### EXERCISE DIRECTIONS
Without the pictures, print the lines running from the beginning of the material to the line containing "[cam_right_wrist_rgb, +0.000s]", both ends included.

━━━━━━━━

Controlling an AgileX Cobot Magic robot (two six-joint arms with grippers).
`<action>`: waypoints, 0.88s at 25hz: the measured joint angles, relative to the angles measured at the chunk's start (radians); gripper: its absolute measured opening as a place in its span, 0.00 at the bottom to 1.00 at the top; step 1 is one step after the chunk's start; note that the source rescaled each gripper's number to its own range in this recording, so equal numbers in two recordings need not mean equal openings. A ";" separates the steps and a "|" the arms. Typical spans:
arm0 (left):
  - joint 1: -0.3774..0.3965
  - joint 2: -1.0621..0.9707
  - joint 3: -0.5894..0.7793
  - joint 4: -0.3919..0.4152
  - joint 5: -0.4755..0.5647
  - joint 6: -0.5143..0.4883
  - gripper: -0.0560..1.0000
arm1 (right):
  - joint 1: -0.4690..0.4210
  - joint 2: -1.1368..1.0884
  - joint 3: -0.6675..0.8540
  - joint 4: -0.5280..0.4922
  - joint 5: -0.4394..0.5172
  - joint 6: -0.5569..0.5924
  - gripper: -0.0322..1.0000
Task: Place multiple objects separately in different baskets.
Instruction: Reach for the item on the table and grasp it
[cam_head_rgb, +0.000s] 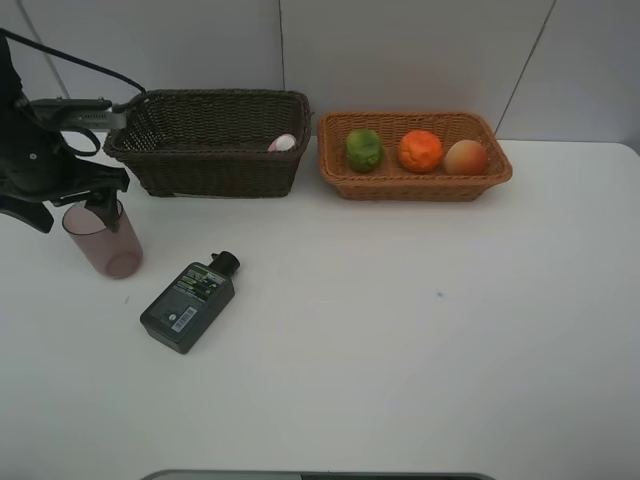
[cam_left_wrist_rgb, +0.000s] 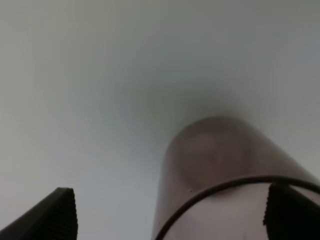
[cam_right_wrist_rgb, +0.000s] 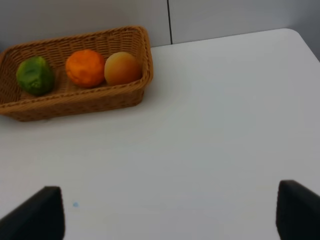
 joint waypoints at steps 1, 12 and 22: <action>0.000 0.008 0.000 -0.002 0.000 0.000 0.96 | 0.000 0.000 0.000 0.000 0.000 0.000 0.91; 0.000 0.076 0.013 -0.030 -0.062 0.000 0.96 | 0.000 0.000 0.000 0.000 0.000 0.000 0.91; 0.000 0.092 0.014 -0.033 -0.075 0.000 0.47 | 0.000 0.000 0.000 0.000 0.000 0.000 0.91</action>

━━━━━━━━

### WRITTEN REPLY
Controlling an AgileX Cobot Magic robot (two six-joint arms with grippers).
`<action>`: waypoints, 0.88s at 25hz: the measured joint angles, relative to the angles measured at the chunk's start (radians); gripper: its absolute measured opening as a place in its span, 0.00 at the bottom to 1.00 at the top; step 1 is one step after the chunk's start; note that the source rescaled each gripper's number to its own range in this recording, so equal numbers in two recordings need not mean equal openings. A ";" separates the steps and a "|" the arms. Typical spans:
arm0 (left):
  - joint 1: -0.3774..0.3965
  - joint 2: -1.0621..0.9707
  - joint 3: -0.5894..0.7793
  - joint 4: -0.3919..0.4152
  - joint 5: -0.4755..0.5647
  - joint 6: -0.5143..0.4883
  - gripper: -0.0560..1.0000
arm1 (right):
  - joint 1: -0.4690..0.4210
  - joint 2: -1.1368..1.0884
  - joint 3: -0.6675..0.8540
  - joint 4: -0.5280..0.4922
  - joint 5: -0.4394..0.5172
  - joint 6: -0.5569..0.5924
  - gripper: -0.0322..1.0000
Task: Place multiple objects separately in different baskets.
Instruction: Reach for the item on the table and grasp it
[cam_head_rgb, +0.000s] 
[cam_left_wrist_rgb, +0.000s] 
[cam_right_wrist_rgb, +0.000s] 

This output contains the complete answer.